INSTRUCTIONS FOR THE TASK:
So that the copy stays text only, transcribe the data below exactly and exclude the images.

RECORDED DATA:
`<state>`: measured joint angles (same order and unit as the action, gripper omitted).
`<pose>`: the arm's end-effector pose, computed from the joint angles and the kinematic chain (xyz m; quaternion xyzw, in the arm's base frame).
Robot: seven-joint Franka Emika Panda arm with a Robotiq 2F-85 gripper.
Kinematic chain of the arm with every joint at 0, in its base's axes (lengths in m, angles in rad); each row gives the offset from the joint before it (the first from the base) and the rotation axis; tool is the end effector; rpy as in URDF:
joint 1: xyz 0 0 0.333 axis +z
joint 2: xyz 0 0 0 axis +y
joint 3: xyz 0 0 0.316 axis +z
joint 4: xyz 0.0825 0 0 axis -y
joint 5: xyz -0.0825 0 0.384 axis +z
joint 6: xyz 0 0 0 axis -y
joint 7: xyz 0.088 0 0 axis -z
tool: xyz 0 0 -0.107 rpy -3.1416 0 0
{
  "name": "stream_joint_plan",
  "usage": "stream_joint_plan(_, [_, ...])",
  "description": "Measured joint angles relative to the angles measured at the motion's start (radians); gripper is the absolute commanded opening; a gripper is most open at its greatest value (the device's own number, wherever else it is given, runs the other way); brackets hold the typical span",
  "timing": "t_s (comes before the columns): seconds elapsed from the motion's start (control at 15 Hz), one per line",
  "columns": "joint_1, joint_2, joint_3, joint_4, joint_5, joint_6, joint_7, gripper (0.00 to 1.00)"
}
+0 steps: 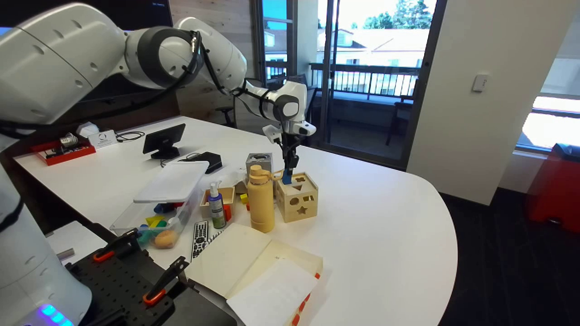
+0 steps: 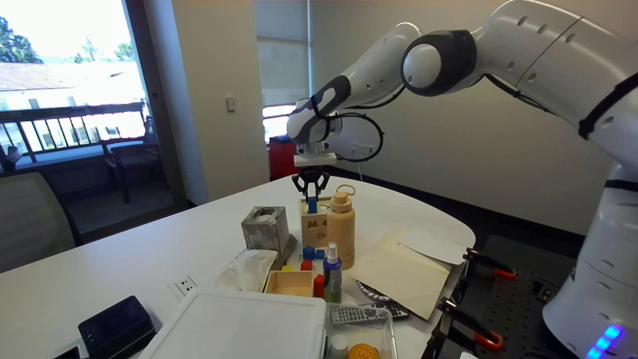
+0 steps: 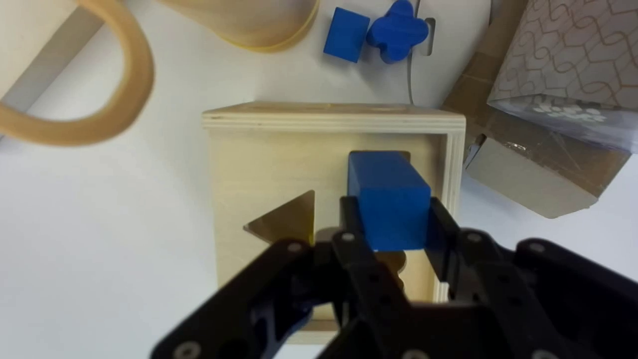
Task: Put one blue block inside the wooden toy box.
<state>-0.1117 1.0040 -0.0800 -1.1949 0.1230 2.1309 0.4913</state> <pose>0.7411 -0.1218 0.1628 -0.9358 0.3506 0.0345 0.0117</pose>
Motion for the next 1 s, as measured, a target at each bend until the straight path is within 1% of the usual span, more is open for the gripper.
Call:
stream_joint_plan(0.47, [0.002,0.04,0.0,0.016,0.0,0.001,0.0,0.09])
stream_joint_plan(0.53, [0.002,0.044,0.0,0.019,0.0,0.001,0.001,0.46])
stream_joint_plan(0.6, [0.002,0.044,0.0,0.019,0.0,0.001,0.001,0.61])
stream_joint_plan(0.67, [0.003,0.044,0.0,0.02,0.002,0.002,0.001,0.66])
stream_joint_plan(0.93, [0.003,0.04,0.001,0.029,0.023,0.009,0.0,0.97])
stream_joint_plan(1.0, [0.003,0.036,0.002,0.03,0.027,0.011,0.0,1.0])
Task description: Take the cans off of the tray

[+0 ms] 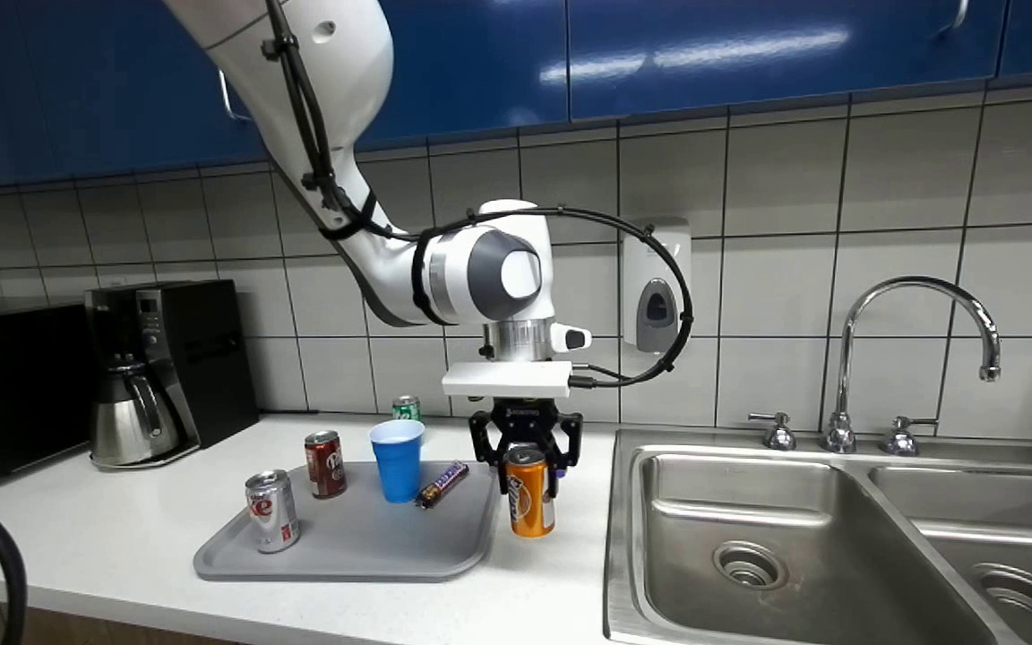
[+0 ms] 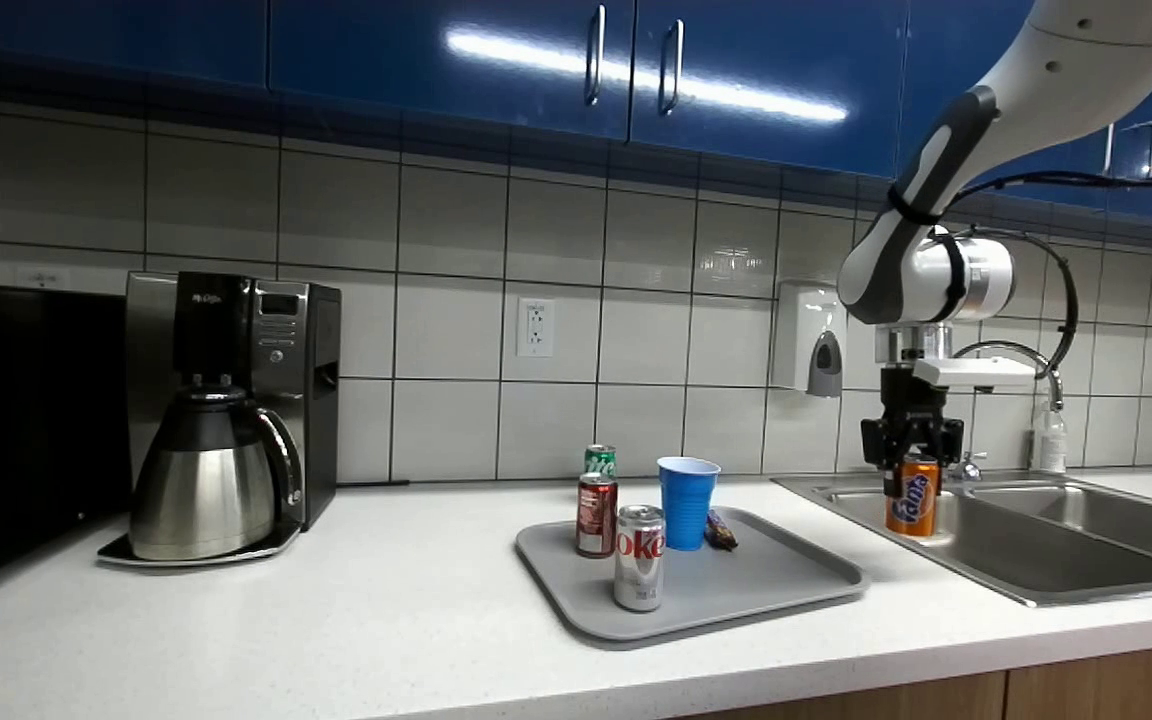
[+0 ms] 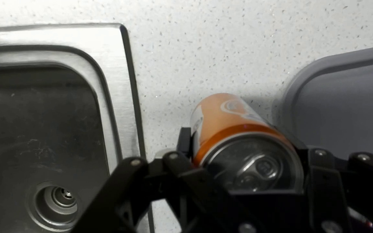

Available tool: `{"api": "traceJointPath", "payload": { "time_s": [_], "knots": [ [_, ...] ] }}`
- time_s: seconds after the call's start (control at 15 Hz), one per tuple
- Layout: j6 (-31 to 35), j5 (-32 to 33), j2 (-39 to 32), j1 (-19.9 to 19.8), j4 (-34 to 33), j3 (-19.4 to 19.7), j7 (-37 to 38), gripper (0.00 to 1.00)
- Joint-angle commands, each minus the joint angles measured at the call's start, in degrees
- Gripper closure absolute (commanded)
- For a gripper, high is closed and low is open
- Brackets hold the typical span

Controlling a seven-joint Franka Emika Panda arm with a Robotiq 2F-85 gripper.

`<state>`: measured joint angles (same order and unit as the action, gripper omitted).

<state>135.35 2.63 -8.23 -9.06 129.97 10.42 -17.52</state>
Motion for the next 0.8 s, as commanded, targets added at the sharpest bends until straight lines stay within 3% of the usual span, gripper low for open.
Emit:
{"api": "traceJointPath", "payload": {
  "time_s": [0.0, 0.73],
  "knots": [
    [1.1, -0.6, -3.0, -1.0, -1.7, -1.0, -1.1, 0.61],
    [2.0, -0.4, -8.0, -1.3, -4.3, -1.8, -0.7, 0.61]
  ]
}}
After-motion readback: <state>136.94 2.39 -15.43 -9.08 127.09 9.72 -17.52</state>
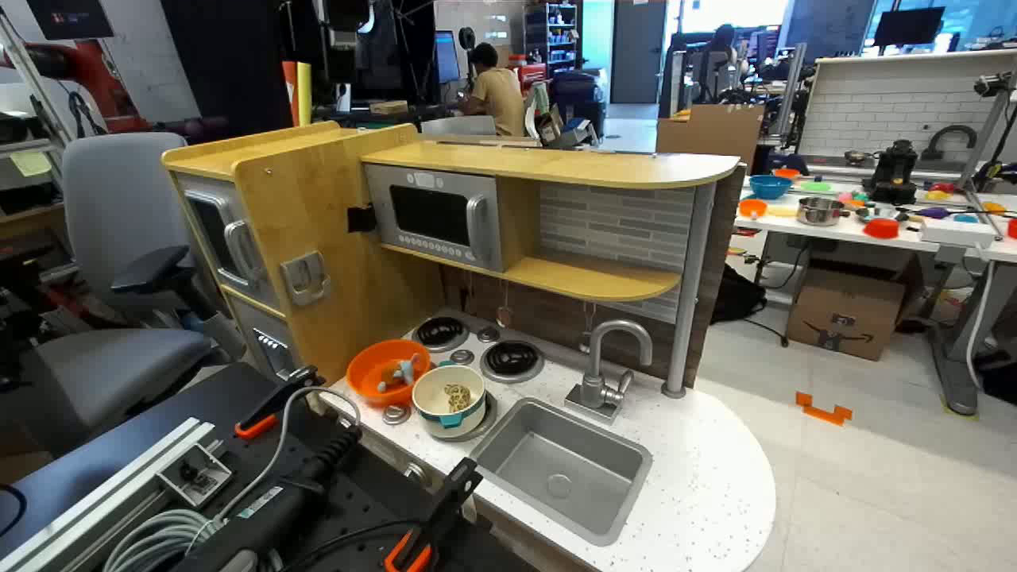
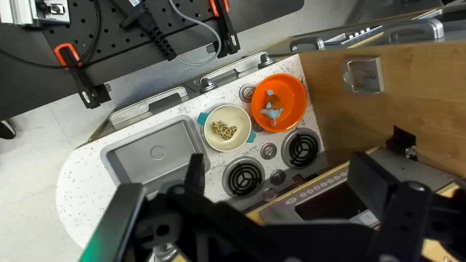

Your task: Twist the pot on the stove to the left

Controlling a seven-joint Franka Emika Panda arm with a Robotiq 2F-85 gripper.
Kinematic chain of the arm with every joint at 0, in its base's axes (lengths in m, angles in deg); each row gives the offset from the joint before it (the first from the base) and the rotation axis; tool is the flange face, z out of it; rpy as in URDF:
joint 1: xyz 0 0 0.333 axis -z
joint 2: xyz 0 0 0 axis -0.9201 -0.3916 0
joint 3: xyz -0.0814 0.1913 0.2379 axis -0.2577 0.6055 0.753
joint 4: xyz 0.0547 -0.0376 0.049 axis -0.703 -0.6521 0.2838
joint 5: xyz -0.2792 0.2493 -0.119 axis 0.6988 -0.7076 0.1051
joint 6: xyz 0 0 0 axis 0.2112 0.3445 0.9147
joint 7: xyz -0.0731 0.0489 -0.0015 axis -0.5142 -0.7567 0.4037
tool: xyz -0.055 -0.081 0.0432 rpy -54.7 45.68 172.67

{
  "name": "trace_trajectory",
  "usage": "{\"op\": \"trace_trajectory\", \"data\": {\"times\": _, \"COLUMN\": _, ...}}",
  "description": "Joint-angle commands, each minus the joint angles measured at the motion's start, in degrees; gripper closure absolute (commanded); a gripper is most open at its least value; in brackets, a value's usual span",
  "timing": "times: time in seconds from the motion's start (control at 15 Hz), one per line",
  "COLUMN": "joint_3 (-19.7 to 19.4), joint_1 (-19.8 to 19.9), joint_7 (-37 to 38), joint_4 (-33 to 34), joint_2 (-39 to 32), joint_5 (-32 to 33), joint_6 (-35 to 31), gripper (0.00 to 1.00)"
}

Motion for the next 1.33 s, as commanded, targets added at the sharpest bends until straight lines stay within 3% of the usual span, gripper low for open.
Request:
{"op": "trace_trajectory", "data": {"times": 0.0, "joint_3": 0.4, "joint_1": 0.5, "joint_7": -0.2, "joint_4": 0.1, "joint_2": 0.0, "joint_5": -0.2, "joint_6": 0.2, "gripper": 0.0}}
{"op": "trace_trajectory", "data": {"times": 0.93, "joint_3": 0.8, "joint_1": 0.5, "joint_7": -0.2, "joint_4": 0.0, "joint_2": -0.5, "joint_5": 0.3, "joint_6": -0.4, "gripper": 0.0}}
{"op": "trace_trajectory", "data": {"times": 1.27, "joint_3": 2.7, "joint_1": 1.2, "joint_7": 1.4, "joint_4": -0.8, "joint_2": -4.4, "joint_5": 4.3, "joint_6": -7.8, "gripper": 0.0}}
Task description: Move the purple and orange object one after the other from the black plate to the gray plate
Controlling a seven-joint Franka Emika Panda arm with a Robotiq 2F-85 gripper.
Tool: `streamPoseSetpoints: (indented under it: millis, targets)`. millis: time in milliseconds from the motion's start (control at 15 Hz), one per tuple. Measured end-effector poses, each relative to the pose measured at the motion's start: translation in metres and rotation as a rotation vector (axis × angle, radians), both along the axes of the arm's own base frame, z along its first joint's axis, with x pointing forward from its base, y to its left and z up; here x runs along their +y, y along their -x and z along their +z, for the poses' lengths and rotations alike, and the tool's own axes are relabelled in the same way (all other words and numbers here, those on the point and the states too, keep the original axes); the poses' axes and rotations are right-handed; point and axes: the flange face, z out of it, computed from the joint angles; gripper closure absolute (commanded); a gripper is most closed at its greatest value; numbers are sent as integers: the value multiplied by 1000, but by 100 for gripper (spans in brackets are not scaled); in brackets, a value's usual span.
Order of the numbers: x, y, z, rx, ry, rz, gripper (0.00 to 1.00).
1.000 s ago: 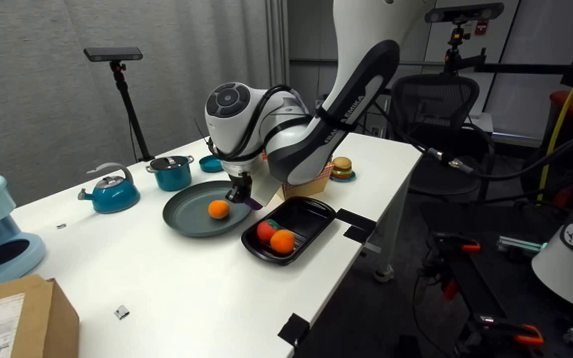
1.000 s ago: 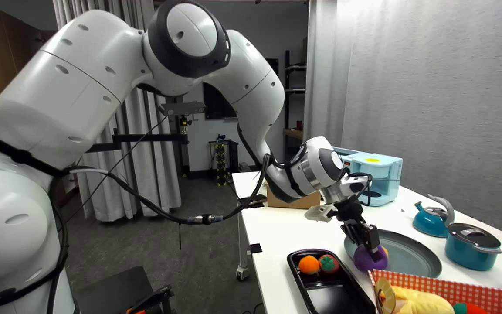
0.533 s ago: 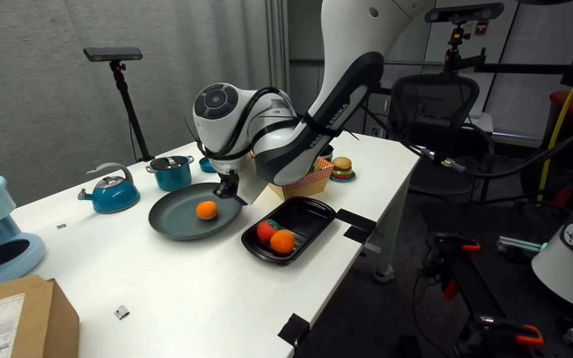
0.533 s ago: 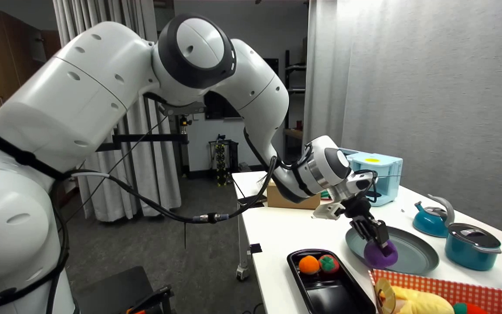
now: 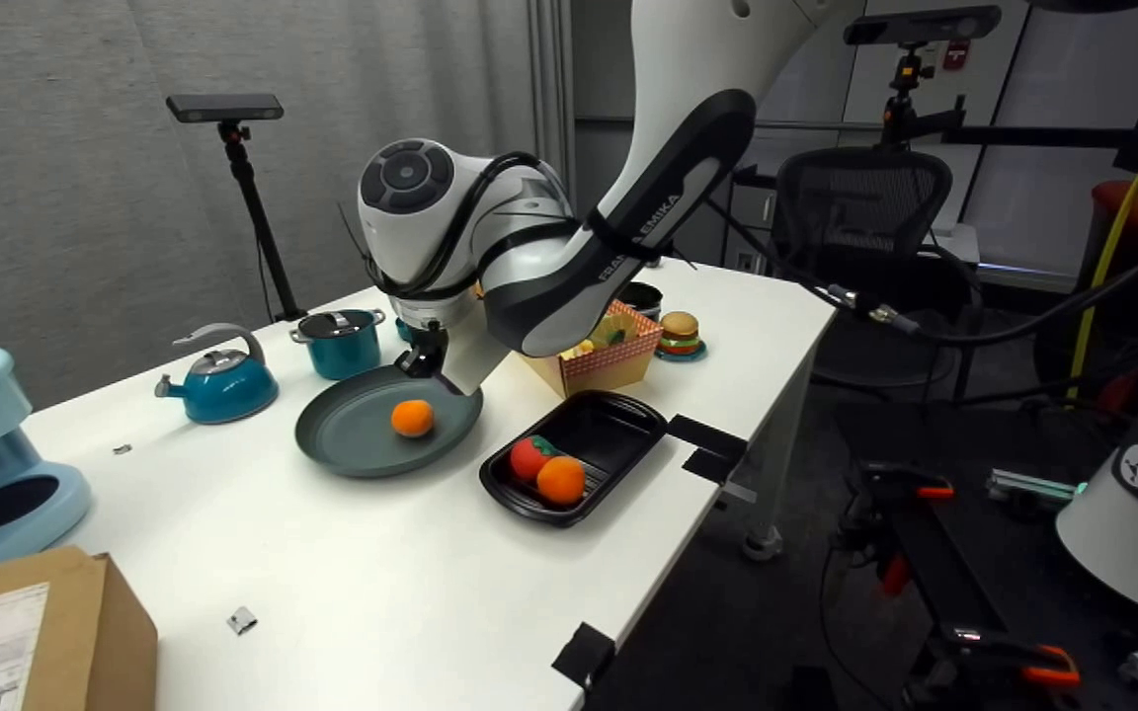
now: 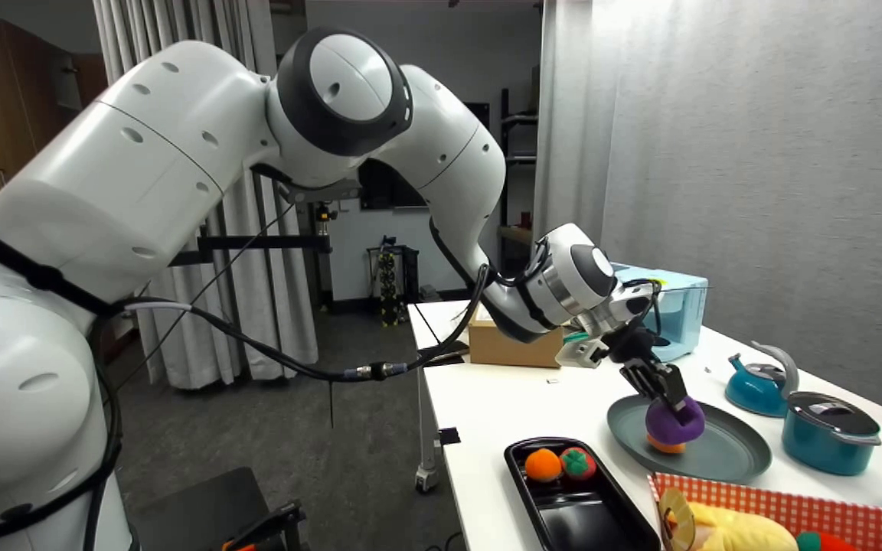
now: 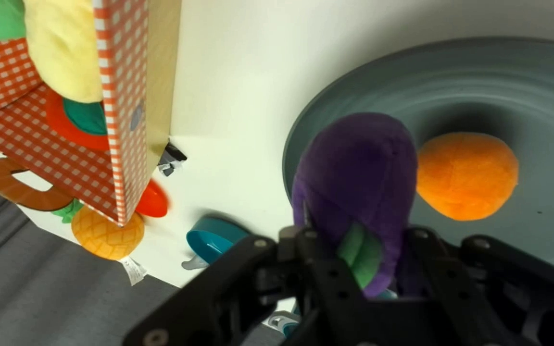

RESULT OF THE EXERCISE:
`<state>`: measured joint angles (same order and unit as the action, gripper omitted).
`<pose>`: the arm's end-effector pose, computed from the joint angles and the kinematic chain (xyz m; quaternion xyzw, in the arm's base frame).
Robot: seven-joint Franka Emika Panda arm with a Robotiq 2F-85 gripper.
Kinematic chain of the arm with every joint at 0, in its base's axes (lengths in m, angles in rad); each row gives the offset from the joint before it (the first from the base) and the rotation axis; tool is the end effector; rpy as in URDF:
joint 1: xyz 0 0 0.333 axis +z
joint 2: xyz 0 0 0 axis +y
joint 3: xyz 0 0 0.316 axis +z
joint 4: xyz 0.0825 0 0 axis -y
joint 5: xyz -0.0825 0 0.384 axis +z
joint 6: xyz 0 0 0 axis -y
joint 7: xyz 0.088 0 0 axis -z
tool: xyz 0 0 -0.107 rpy -3.1416 0 0
{
  "name": "stream_joint_plan",
  "usage": "stream_joint_plan(_, [_, ...])",
  "description": "Measured joint angles relative to the angles measured at the motion's start (radians); gripper is the absolute commanded opening; a gripper is most open at its greatest value (the device's own number, wherever else it is given, runs the other way); brackets hold the typical span",
  "timing": "t_s (comes before the columns): seconds elapsed from the motion's start (control at 15 Hz), one per line",
  "columns": "joint_1, joint_2, joint_3, joint_4, joint_5, joint_6, joint_7, gripper (0.00 to 1.00)"
}
+0 steps: 
+0 steps: 
+0 steps: 
Task: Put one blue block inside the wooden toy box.
<state>-0.1117 1.0040 -0.0800 -1.1949 0.1230 2.1309 0.4913</state> <pose>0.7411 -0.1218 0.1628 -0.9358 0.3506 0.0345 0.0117</pose>
Motion for the next 1 s, as measured, a target at each bend until the straight path is within 1% of the usual span, more is open for the gripper.
Call:
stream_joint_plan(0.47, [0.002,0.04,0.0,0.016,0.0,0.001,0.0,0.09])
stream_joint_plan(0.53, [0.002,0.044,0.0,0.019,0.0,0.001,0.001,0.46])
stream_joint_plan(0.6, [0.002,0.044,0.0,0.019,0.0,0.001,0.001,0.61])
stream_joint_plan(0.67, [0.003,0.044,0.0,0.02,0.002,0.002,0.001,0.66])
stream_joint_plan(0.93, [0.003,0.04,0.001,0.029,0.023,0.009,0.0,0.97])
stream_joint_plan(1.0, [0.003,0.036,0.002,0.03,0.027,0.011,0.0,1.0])
Task description: Take the cans off of the tray

[+0 ms] 
[+0 ms] 
[+0 ms] 

Available tool: `{"api": "traceJointPath", "payload": { "time_s": [_], "knots": [ [_, ...] ] }}`
- time_s: seconds after the call's start (control at 15 Hz), one per tuple
- Layout: j6 (-31 to 35), j5 (-32 to 33), j2 (-39 to 32), j1 (-19.9 to 19.8), j4 (-34 to 33), j3 (-19.4 to 19.7), j7 (-37 to 38), gripper (0.00 to 1.00)
- Joint-angle commands, each minus the joint angles measured at the call's start, in degrees
- Gripper closure absolute (commanded)
- For a gripper, high is closed and low is open
- Brackets hold the typical span

Controlling a seven-joint Franka Emika Panda arm with a Robotiq 2F-85 gripper.

`<state>`: measured joint angles (same order and unit as the action, gripper omitted).

<state>135.35 2.63 -8.23 -9.06 129.97 10.42 -17.52</state>
Motion for the next 0.8 s, as commanded, targets added at the sharpest bends until straight lines stay within 3% of the usual span, gripper low for open.
Emit:
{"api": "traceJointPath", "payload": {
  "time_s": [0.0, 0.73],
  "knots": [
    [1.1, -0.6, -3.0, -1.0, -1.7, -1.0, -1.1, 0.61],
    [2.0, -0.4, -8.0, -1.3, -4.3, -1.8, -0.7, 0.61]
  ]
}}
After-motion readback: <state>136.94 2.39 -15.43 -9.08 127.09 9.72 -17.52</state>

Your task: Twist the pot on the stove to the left

Controlling a seven-joint Franka Emika Panda arm with a Robotiq 2F-85 gripper.
Kinematic chain of the arm with every joint at 0, in its base's axes (lengths in m, angles in deg); each row gives the offset from the joint before it (the first from the base) and the rotation axis; tool is the flange face, z out of it; rpy as in URDF:
joint 1: xyz 0 0 0.333 axis -z
joint 2: xyz 0 0 0 axis -0.9201 -0.3916 0
joint 3: xyz -0.0814 0.1913 0.2379 axis -0.2577 0.6055 0.753
joint 4: xyz 0.0547 -0.0376 0.049 axis -0.703 -0.6521 0.2838
joint 5: xyz -0.2792 0.2493 -0.119 axis 0.6988 -0.7076 0.1051
joint 6: xyz 0 0 0 axis 0.2112 0.3445 0.9147
joint 7: xyz -0.0731 0.0489 -0.0015 axis -0.5142 -0.7567 0.4037
tool: xyz -0.055 -0.081 0.0432 rpy -54.7 45.68 172.67

{
  "name": "trace_trajectory",
  "usage": "{\"op\": \"trace_trajectory\", \"data\": {\"times\": _, \"COLUMN\": _, ...}}",
  "description": "Joint-angle commands, each minus the joint angles measured at the motion's start, in degrees; gripper closure absolute (commanded); a gripper is most open at its least value; in brackets, a value's usual span",
  "timing": "times: time in seconds from the motion's start (control at 15 Hz), one per line",
  "COLUMN": "joint_3 (-19.7 to 19.4), joint_1 (-19.8 to 19.9), joint_7 (-37 to 38), joint_4 (-33 to 34), joint_2 (-39 to 32), joint_5 (-32 to 33), joint_6 (-35 to 31), gripper (0.00 to 1.00)"
}

Motion for the next 1.33 s, as commanded, targets added at the sharpest bends until straight lines stay within 3% of the usual span, gripper low for open.
Request:
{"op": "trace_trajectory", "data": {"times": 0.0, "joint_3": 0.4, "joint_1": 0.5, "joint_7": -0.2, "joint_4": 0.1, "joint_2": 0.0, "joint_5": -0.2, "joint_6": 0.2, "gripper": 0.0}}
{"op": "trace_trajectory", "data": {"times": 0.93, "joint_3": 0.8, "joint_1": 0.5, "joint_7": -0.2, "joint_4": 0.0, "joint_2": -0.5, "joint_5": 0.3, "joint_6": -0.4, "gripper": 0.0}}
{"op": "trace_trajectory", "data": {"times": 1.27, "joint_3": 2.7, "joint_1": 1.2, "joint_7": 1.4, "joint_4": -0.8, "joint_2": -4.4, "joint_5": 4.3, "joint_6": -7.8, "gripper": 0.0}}
Task description: Move the purple and orange object one after the other from the black plate to the gray plate
Controlling a seven-joint Franka Emika Panda arm with a Robotiq 2F-85 gripper.
Tool: `streamPoseSetpoints: (indented under it: millis, targets)`. millis: time in milliseconds from the motion's start (control at 15 Hz), one per tuple. Measured end-effector poses, each relative to the pose measured at the motion's start: translation in metres and rotation as a rotation vector (axis × angle, radians), both along the axes of the arm's own base frame, z along its first joint's axis, with x pointing forward from its base, y to its left and z up; here x runs along their +y, y along their -x and z along their +z, for the poses' lengths and rotations alike, and the tool's own axes are relabelled in the same way (all other words and numbers here, those on the point and the states too, keep the original axes); the poses' axes and rotations are right-handed; point and axes: the flange face, z out of it, computed from the joint angles; gripper closure absolute (commanded); a gripper is most closed at its greatest value; numbers are sent as integers: the value multiplied by 1000, but by 100 for gripper (spans in brackets are not scaled); in brackets, a value's usual span.
Order of the numbers: x, y, z, rx, ry, rz, gripper (0.00 to 1.00).
1.000 s ago: 
1.000 s ago: 
0.533 s ago: 
0.533 s ago: 
now: 
now: 
now: 

Now the exercise is finished.